J Neurosci. 2004 Nov 10;24(45):10260-5. doi: 10.1523/JNEUROSCI.1225-04.2004.
Weight-conscious subjects and diabetics use the sulfonyl amide sweeteners saccharin and acesulfame K to reduce their calorie and sugar intake. However, the intrinsic bitter aftertaste, which is caused by unknown mechanisms, limits the use of these sweeteners. Here, we show by functional expression experiments in human embryonic kidney cells that saccharin and acesulfame K activate two members of the human TAS2R family (hTAS2R43 and hTAS2R44) at concentrations known to stimulate bitter taste. These receptors are expressed in tongue taste papillae. Moreover, the sweet inhibitor lactisole did not block the responses of cells transfected with TAS2R43 and TAS2R44, whereas it did block the response of cells expressing the sweet taste receptor heteromer hTAS1R2-hTAS1R3. The two receptors were also activated by nanomolar concentrations of aristolochic acid, a purely bitter-tasting compound. Thus, hTAS2R43 and hTAS2R44 function as cognate bitter taste receptors and do not contribute to the sweet taste of saccharin and acesulfame K. Consistent with the in vitro data, cross-adaptation studies in human subjects also support the existence of common receptors for both sulfonyl amide sweeteners.

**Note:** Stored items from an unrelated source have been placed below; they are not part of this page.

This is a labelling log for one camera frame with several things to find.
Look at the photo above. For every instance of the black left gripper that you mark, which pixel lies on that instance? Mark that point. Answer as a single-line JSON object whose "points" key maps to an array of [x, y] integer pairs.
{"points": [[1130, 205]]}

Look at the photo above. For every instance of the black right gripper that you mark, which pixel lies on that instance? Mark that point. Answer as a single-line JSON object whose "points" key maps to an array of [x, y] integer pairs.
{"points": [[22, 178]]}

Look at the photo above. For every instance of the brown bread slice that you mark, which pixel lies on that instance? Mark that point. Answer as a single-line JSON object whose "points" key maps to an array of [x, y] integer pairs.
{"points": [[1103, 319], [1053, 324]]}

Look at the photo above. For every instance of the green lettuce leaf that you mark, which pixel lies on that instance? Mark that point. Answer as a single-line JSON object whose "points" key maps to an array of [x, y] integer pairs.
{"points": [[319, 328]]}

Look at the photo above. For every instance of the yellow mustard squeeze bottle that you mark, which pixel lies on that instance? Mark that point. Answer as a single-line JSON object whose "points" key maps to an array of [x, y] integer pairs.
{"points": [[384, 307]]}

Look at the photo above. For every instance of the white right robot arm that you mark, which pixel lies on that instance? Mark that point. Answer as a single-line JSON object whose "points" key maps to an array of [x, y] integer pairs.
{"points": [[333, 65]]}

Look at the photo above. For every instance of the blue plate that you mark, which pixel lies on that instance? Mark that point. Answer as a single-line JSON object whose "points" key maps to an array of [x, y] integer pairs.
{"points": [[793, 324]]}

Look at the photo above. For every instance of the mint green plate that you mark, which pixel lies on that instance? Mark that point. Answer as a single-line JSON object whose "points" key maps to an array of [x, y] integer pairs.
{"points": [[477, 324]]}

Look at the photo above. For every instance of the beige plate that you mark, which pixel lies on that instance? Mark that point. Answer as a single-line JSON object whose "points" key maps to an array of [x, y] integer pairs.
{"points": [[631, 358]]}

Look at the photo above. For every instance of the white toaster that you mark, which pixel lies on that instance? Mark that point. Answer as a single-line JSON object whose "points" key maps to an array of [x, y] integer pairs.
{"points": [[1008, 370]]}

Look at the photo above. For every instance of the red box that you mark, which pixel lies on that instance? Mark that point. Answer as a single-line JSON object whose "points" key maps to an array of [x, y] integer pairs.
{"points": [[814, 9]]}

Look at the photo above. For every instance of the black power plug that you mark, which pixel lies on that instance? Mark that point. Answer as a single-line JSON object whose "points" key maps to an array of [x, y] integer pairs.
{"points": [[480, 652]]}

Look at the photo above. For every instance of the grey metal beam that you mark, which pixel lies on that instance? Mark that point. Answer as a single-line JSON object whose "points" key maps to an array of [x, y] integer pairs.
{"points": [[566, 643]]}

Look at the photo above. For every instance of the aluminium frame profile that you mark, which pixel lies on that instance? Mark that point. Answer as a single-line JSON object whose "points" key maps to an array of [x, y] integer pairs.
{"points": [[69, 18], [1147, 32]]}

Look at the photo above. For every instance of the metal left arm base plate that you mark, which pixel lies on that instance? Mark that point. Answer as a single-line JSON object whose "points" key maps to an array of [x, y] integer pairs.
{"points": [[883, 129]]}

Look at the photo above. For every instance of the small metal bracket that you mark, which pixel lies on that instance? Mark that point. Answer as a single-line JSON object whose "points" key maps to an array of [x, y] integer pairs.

关注体重的人群和糖尿病患者使用磺酰胺类甜味剂糖精和乙酰磺胺酸钾来减少热量和糖分摄入。然而,由未知机制引起的内在苦味余味限制了这些甜味剂的使用。在此,我们通过在人胚肾细胞中的功能表达实验表明,糖精和乙酰磺胺酸钾在已知能刺激苦味的浓度下激活了人类TAS2R家族的两个成员(hTAS2R43和hTAS2R44)。这些受体在舌乳头中表达。此外,甜味抑制剂乳糖唑并未阻断用TAS2R43和TAS2R44转染的细胞的反应,而它确实阻断了表达甜味受体异源二聚体hTAS1R2 - hTAS1R3的细胞的反应。这两种受体也被纳摩尔浓度的马兜铃酸激活,马兜铃酸是一种纯苦味化合物。因此,hTAS2R43和hTAS2R44作为同源苦味受体发挥作用,对糖精和乙酰磺胺酸钾的甜味没有贡献。与体外数据一致,在人类受试者中的交叉适应研究也支持磺酰胺类甜味剂存在共同受体。